[Start of Attachment]

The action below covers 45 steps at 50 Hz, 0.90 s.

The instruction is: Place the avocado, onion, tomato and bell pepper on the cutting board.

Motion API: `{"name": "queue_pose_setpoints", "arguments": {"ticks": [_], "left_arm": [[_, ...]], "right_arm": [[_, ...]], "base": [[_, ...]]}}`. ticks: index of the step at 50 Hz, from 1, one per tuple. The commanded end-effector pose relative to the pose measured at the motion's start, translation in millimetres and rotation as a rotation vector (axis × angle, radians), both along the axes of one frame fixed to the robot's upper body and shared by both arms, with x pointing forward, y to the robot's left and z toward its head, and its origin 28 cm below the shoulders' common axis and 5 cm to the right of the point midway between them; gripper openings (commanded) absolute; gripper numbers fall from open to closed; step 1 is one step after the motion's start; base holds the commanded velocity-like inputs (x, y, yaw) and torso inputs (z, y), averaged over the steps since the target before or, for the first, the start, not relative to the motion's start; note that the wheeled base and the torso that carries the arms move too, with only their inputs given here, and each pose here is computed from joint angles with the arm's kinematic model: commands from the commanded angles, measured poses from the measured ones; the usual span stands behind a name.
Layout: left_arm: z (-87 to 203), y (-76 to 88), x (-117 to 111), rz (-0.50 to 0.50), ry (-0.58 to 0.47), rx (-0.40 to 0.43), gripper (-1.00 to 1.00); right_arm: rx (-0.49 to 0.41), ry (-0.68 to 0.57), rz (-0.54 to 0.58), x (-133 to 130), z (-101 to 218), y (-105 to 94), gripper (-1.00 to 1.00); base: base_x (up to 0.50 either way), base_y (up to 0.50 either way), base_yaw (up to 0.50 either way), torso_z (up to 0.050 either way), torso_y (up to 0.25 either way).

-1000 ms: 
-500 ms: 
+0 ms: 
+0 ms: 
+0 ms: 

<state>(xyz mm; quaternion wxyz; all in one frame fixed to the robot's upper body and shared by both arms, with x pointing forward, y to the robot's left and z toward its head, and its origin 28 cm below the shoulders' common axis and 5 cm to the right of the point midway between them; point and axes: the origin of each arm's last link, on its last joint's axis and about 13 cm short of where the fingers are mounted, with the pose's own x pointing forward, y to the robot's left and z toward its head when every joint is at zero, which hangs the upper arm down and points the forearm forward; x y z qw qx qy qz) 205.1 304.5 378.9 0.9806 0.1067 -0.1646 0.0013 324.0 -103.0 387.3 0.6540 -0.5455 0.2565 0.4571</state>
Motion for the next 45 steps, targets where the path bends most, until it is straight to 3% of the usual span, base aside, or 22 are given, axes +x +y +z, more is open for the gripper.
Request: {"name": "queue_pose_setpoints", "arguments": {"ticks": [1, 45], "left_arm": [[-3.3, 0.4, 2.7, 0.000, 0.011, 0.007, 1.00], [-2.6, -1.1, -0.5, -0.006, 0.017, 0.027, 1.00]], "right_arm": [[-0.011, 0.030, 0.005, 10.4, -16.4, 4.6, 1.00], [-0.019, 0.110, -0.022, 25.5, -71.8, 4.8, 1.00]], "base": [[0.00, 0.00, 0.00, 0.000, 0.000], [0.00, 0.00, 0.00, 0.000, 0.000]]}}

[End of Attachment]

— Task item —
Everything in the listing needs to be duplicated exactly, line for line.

— Task output —
The action below covers 45 steps at 50 Hz, 0.90 s.

The instruction is: Place the avocado, onion, tomato and bell pepper on the cutting board.

Motion API: `{"name": "queue_pose_setpoints", "arguments": {"ticks": [_], "left_arm": [[_, ...]], "right_arm": [[_, ...]], "base": [[_, ...]]}}`. ticks: index of the step at 50 Hz, from 1, one per tuple. The commanded end-effector pose relative to the pose measured at the motion's start, translation in millimetres and rotation as a rotation vector (axis × angle, radians), both along the axes of one frame fixed to the robot's upper body and shared by both arms, with x pointing forward, y to the robot's left and z toward its head, and its origin 28 cm below the shoulders' common axis and 5 cm to the right of the point midway between them; gripper openings (commanded) absolute; gripper numbers fall from open to closed; step 1 is one step after the motion's start; base holds the commanded velocity-like inputs (x, y, yaw) and torso inputs (z, y), averaged over the steps since the target before or, for the first, the start, not relative to the motion's start; note that the wheeled base and the torso that carries the arms move too, with only their inputs given here, and each pose here is computed from joint angles with the arm's kinematic model: commands from the commanded angles, measured poses from the measured ones; the usual span stands behind a name.
Layout: left_arm: z (-87 to 203), y (-76 to 88), x (-117 to 111), rz (-0.50 to 0.50), ry (-0.58 to 0.47), rx (-0.40 to 0.43), gripper (-1.00 to 1.00); right_arm: rx (-0.49 to 0.41), ry (-0.68 to 0.57), rz (-0.54 to 0.58), x (-133 to 130), z (-101 to 218), y (-105 to 94), gripper (-1.00 to 1.00); base: base_x (up to 0.50 either way), base_y (up to 0.50 either way), base_yaw (up to 0.50 either way), torso_z (up to 0.050 either way), torso_y (up to 0.25 either way).

-1000 ms: 
-500 ms: 
+0 ms: 
+0 ms: 
+0 ms: 

<state>(xyz mm; quaternion wxyz; all in one frame fixed to the robot's upper body and shared by both arms, with x pointing forward, y to the robot's left and z toward its head, and its origin 28 cm below the shoulders' common axis and 5 cm to the right of the point midway between them; point and axes: the origin of each arm's last link, on its last joint's axis and about 13 cm short of where the fingers are mounted, with the pose's own x pointing forward, y to the robot's left and z toward its head when every joint is at zero, which hangs the upper arm down and points the forearm forward; x y z qw qx qy qz) 205.1 304.5 378.9 0.9806 0.1067 -0.1646 0.0013 324.0 -103.0 387.3 0.6540 -0.5455 0.2565 0.4571</state>
Motion for the next 45 steps, targets where the path bends most, until it is straight to 3% of the usual span, base aside, or 22 are given, axes +x +y +z, more is open for the gripper.
Request: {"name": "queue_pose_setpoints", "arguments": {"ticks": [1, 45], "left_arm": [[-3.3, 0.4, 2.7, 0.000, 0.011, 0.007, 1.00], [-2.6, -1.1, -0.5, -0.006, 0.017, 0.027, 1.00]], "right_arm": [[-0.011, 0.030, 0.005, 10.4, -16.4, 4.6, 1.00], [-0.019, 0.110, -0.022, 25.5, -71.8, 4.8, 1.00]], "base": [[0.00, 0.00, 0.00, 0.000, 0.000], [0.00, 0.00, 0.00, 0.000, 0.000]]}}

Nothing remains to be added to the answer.